- _Task requirements_: Please transcribe the entries below without changing a single character.

━━━━━━━━━━

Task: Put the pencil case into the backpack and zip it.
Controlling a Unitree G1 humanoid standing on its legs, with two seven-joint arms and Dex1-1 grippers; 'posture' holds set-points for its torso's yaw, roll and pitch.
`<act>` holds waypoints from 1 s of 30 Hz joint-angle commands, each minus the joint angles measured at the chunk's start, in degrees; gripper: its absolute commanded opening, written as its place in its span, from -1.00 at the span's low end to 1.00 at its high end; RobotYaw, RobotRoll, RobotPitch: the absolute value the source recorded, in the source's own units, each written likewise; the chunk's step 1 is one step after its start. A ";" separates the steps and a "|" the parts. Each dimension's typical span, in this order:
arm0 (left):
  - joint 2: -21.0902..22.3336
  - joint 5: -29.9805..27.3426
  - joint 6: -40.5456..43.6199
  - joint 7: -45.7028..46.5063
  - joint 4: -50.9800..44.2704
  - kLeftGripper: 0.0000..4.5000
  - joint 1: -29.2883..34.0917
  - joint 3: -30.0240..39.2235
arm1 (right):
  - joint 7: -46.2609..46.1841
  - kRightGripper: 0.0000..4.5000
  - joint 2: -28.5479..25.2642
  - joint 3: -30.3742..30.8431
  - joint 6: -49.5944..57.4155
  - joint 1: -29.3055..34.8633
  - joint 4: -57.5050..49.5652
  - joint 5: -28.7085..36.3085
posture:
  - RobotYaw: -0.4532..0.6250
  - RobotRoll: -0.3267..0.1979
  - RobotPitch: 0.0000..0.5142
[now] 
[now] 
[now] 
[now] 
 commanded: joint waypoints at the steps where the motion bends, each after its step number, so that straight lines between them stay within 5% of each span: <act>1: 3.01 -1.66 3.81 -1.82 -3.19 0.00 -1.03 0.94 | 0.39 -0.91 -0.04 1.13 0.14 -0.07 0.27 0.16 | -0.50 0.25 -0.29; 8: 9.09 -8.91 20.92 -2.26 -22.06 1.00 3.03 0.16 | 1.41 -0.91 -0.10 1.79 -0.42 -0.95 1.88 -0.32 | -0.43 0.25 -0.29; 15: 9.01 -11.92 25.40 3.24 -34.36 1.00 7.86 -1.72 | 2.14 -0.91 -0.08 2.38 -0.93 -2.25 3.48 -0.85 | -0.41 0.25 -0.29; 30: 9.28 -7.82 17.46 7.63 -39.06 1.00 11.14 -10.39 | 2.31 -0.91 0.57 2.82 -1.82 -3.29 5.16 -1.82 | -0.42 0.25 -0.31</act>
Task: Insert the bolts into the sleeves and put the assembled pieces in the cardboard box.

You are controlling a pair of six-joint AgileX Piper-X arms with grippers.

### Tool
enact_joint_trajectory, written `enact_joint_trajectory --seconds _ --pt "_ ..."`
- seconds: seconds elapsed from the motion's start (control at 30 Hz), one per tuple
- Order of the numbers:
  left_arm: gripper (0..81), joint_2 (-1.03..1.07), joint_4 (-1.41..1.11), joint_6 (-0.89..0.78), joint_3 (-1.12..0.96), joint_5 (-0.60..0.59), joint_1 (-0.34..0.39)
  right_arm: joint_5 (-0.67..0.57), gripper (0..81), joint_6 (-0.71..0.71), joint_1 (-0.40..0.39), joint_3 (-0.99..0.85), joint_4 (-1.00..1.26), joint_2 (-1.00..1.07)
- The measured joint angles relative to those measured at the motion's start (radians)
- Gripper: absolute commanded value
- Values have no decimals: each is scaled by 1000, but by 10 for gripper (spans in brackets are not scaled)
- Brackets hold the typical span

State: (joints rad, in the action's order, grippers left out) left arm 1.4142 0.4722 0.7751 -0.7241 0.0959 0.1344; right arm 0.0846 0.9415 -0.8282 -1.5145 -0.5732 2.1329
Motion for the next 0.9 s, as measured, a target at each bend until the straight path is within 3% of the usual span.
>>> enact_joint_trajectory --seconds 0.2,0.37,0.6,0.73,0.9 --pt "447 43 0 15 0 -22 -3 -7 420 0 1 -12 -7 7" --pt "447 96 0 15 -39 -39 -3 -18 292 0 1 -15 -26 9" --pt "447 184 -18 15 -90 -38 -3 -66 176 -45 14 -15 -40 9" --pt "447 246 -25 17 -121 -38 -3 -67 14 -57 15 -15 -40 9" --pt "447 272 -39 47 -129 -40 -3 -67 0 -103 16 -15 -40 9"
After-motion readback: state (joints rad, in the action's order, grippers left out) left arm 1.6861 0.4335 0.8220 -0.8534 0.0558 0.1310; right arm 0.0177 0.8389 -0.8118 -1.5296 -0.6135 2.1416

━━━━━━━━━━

- _Your solution_:
Task: Put the pencil case into the backpack and zip it.
Controlling a Unitree G1 humanoid standing on its legs, with two seven-joint arms and Dex1-1 grippers; 'posture' holds set-points for its torso's yaw, roll and pitch.
`<act>` holds waypoints from 1 s of 30 Hz joint-angle commands, each minus the joint angles measured at the chunk's start, in degrees; gripper: its absolute commanded opening, written as its place in its span, from -1.00 at the span's low end to 1.00 at its high end; RobotYaw, RobotRoll, RobotPitch: the absolute value the source recorded, in the source's own units, each written likewise; the chunk's step 1 is one step after its start. A ";" separates the steps and a "|" the parts. Each dimension's typical span, in this order:
arm0 (left):
  - joint 2: -21.0902..22.3336
  - joint 5: -29.9805..27.3426
  - joint 6: -40.5456..43.6199
  - joint 7: -45.7028..46.5063
  - joint 4: -50.9800..44.2704
  - kLeftGripper: 0.0000..4.5000
  - joint 1: -29.2883..34.0917
  - joint 3: -30.0240..39.2235
arm1 (right):
  - joint 7: -46.2609..46.1841
  - kRightGripper: 0.0000..4.5000
  - joint 2: -28.5479..25.2642
  - joint 3: -30.3742..30.8431
  - joint 6: -49.5944..57.4155
  - joint 1: -29.3055..34.8633
  - joint 4: -57.5050..49.5652
  - joint 5: -28.7085..36.3085
posture:
  - RobotYaw: -0.4532..0.6250
  - RobotRoll: -0.3267..0.1979
  - RobotPitch: 0.0000..0.5142
[now] 
[now] 
[now] 
[now] 
 commanded: joint waypoints at the steps where the motion bends, each after its step number, so that straight lines between them stay within 5% of each span: <act>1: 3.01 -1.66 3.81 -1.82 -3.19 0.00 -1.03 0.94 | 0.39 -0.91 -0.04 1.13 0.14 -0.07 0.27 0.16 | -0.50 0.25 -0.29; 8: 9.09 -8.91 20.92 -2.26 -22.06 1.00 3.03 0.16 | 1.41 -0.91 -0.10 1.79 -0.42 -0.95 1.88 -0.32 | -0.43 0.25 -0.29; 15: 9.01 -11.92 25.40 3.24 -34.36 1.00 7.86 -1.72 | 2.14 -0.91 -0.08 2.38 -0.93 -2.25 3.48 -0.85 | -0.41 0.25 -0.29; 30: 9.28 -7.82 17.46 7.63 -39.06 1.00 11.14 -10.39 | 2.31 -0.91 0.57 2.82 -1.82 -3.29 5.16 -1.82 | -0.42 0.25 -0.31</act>
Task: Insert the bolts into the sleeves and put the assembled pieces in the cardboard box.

You are controlling a pair of six-joint AgileX Piper-X arms with grippers.

### Tool
enact_joint_trajectory, written `enact_joint_trajectory --seconds _ --pt "_ ..."`
- seconds: seconds elapsed from the motion's start (control at 30 Hz), one per tuple
- Order of the numbers:
  left_arm: gripper (0..81), joint_2 (-1.03..1.07), joint_4 (-1.41..1.11), joint_6 (-0.89..0.78), joint_3 (-1.12..0.96), joint_5 (-0.60..0.59), joint_1 (-0.34..0.39)
  right_arm: joint_5 (-0.67..0.57), gripper (0..81), joint_6 (-0.71..0.71), joint_1 (-0.40..0.39), joint_3 (-0.99..0.85), joint_4 (-1.00..1.26), joint_2 (-1.00..1.07)
- The measured joint angles relative to those measured at the motion's start (radians)
- Gripper: absolute commanded value
- Values have no decimals: each is scaled by 1000, but by 10 for gripper (spans in brackets are not scaled)
- Brackets hold the typical span

State: (joints rad, in the action's order, grippers left out) left arm 1.4142 0.4722 0.7751 -0.7241 0.0959 0.1344; right arm 0.0846 0.9415 -0.8282 -1.5145 -0.5732 2.1329
Motion for the next 0.9 s, as measured, a target at each bend until the straight path is within 3% of the usual span.
>>> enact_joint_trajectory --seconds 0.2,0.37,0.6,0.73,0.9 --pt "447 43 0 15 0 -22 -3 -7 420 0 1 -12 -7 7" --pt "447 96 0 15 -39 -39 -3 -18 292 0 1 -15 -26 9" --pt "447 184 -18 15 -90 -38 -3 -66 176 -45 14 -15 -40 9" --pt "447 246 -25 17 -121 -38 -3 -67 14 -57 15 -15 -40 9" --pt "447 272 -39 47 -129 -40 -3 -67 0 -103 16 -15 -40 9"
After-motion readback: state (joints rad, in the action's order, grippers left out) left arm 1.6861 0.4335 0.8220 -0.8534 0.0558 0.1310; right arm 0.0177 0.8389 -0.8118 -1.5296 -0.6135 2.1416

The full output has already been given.